HomeTECHNOLOGY6G Connection Possible Thanks To Terahertz Waves

6G Connection Possible Thanks To Terahertz Waves

A group of researchers from the University of Osaka has devised a receiver that allows Terahertz waves to send data. The first step of 6G? As 5G is just taking its first steps into the “real world,” scientists and engineers around the world are already studying the technologies that could be used for 6G. In particular, several research groups are committed to discovering new methodologies to make the most of the radio spectrum frequencies. 

Only in this way, in fact, will it be possible to send a greater amount of data than the current one and exceed the speed limit, which is already high, of 5G. Thanks to the latest discoveries, the 6G connection could reach a maximum speed of 30 Gigabits per second, against the 10 Gigabits of 5G, using Terahertz waves. Researchers from the University of Osaka, Japan, have published a paper explaining how to exploit this type of wave for commercial telecommunications.

Until now, although the potential of Terahertz waves has been well known for years, no one has yet found a way to exploit them to transmit data. The discovery of the Japanese researchers, therefore, opens the door to new applications and new technologies that could in the future fall within the standard of the 6G connection.

The Terahertz Waves

To understand the importance of the discovery made by the researchers of the Japanese University, we must first understand what THz waves are and why they are so difficult to exploit. Terahertz waves are electromagnetic waves very close to microwaves and infrared rays and share their good bandwidth (i.e., data transmission capacity) and the ease with which these emissions are absorbed by our atmosphere, which greatly limits their utility as vectors for the transmission of information.

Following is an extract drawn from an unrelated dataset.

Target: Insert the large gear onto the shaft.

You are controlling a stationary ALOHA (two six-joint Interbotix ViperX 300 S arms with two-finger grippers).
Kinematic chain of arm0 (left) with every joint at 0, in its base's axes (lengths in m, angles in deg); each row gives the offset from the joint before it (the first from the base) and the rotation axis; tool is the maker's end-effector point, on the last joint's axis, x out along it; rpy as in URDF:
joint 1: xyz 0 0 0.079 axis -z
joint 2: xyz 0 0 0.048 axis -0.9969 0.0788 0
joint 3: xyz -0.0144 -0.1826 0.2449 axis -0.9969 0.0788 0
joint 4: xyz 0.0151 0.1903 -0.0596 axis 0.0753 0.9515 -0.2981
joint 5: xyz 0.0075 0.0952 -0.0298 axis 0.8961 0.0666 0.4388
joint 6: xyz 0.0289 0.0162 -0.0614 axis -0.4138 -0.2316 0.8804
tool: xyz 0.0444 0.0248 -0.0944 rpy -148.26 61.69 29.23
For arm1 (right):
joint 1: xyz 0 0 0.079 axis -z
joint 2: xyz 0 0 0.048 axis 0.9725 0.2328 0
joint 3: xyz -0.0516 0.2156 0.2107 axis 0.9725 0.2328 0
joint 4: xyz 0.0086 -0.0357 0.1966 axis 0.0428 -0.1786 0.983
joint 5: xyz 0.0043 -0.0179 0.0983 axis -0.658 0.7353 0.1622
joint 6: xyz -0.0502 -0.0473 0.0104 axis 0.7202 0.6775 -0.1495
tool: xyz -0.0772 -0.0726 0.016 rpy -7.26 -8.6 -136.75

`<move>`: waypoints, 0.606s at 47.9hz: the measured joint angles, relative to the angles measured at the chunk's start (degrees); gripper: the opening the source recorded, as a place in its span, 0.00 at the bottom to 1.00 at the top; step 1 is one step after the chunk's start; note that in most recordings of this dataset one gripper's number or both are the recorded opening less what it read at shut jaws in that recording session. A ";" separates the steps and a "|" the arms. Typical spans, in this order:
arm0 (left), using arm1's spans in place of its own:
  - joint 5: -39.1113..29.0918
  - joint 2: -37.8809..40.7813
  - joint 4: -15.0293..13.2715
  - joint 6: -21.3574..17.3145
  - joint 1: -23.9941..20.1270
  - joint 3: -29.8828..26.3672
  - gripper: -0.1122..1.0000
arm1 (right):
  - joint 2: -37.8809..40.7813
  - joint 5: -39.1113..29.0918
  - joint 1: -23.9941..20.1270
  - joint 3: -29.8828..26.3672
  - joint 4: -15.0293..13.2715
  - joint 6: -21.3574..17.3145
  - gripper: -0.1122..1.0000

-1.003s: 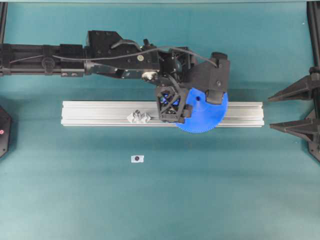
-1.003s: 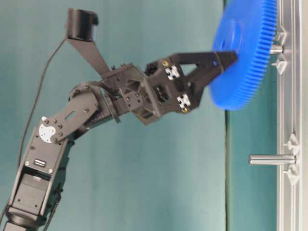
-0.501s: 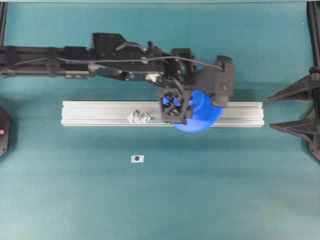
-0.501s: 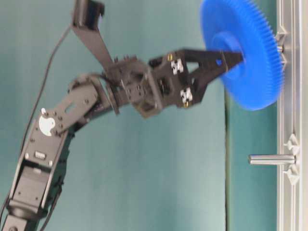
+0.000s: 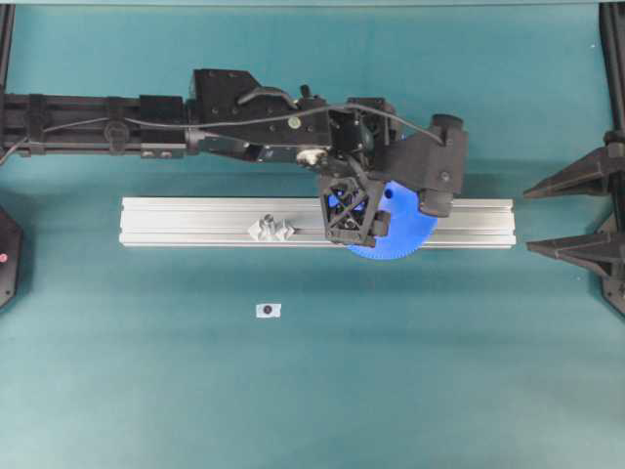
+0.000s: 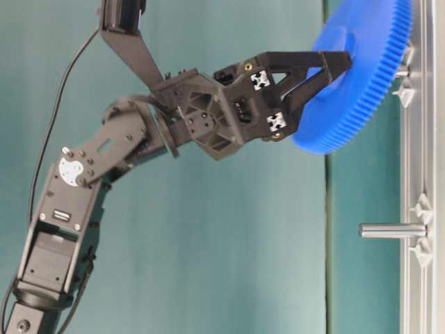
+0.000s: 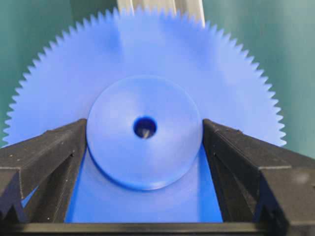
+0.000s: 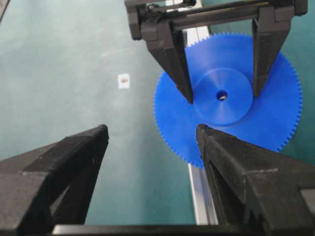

In 2017 the CNR (the Italian National Research Council) presented a Terahertz laser defining this type of wave with ” a little wave, a little laser. ” These waves easily penetrate clothing, plastics, and many other materials and are considered the ” X-rays of the future ” for medical diagnostics. But how to use them for telecommunications? The Osaka researchers answered: via a “tunneling resonant diode” (RTD).

The RTD Diode

Terahertz waves have frequencies too fast to be adequately managed by conventional electronics. Both oscillators (i.e., transmitters) and Terahertz wave receivers have been characterized by poor emission and reception efficiency. This is also because the ” thermal noise ” normally present in the environment “obscures” the signal received by the detector.

Thermal noise is a common form of signal degradation, which depends on the temperature and which, depending on the operating frequencies, can be more or less intelligent. In the case of the Terahertz frequency band, this disturbance effect is noticeably present and occurs already at room temperature.

Now, however, Osaka University researchers have invented a new receiver that not only overcomes these hurdles but has also set the record for the fastest error-free real-time transmission speed. Using RTD diodes, they discovered a specific “resonant” voltage in which the current “drops” significantly as the voltage increases. 

RTD diodes’ unique “non-linear” behavior can be exploited to achieve effective signal amplification by allowing scientists to synchronize emitter and receiver Terahertz signals precisely, thus “purifying” the data transmitted by the carrier wave from the effect due to thermal noise. In this way, the sensitivity of the RTD diode receiver is 10 thousand times higher than that of a normal receiver, and the use of THz waves for telecommunications becomes feasible.

Streaming In 4K

The test that demonstrated the real functioning of the system invented by the Japanese researchers has a decidedly ” consumer ” flavor: to verify that the Terahertz receiver and transmitter worked properly, a 4K resolution film was streamed. The transmission speed hit 30 gigabits per second (corresponding to about 3.7 gigabytes), and no data transfer errors were detected.

According to the researchers, there is room for improvement. It would be possible to reach the transmission speed of 56 Gigabits per second (about 7 gigabytes) with an acceptable amount of errors.

Not Just Telecommunications

Undoubtedly this discovery opens the doors to a new generation of cellular networks, the 6G networks. But to think that the use of Terahertz waves is limited only to telecommunications is a serious mistake: if well ” managed, “in fact, these waves can have many other benefits.

As already mentioned, for example, they can be used for medical diagnostics. But also to build new generation radars for the non-destructive inspection of objects and buildings and many other purposes in the fields of materials science, medicine, chemistry, biology, astronomical physics.